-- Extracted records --

┌──

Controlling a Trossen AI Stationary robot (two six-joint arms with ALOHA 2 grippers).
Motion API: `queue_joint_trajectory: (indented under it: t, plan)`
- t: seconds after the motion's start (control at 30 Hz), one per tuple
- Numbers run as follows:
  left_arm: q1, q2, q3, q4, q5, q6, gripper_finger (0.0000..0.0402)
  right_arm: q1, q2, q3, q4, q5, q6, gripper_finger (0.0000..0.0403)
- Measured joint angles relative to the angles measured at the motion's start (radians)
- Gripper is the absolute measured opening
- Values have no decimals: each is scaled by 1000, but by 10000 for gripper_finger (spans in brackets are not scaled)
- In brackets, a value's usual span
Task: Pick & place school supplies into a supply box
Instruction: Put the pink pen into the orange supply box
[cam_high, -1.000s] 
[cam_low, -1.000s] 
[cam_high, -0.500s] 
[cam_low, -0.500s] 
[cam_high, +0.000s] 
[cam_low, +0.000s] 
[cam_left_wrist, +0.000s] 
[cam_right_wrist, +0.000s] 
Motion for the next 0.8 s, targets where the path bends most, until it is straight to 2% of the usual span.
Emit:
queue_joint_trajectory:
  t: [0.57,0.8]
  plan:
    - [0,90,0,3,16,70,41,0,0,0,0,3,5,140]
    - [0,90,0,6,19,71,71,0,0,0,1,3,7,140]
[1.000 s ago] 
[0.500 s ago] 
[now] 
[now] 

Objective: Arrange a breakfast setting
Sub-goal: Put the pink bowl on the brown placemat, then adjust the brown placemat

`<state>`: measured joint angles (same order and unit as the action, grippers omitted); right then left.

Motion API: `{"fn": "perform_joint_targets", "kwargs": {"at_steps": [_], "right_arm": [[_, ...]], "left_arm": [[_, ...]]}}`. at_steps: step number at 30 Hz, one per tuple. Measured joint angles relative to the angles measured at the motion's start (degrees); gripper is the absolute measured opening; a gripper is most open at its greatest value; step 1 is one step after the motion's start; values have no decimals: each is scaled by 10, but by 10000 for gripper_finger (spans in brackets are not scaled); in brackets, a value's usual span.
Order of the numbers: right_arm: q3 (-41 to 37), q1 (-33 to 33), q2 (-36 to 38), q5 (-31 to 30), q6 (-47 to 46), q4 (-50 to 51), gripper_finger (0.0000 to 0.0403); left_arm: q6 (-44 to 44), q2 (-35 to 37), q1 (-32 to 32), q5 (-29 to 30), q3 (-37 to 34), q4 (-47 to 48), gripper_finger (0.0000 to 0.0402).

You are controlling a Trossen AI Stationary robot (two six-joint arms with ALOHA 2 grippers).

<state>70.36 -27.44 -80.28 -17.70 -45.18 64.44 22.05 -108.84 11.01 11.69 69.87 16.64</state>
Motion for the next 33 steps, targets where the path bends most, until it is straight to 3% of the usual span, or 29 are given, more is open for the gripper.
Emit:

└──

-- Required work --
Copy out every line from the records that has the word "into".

-- Exercise output --
Task: Pick & place school supplies into a supply box
Instruction: Put the pink pen into the orange supply box

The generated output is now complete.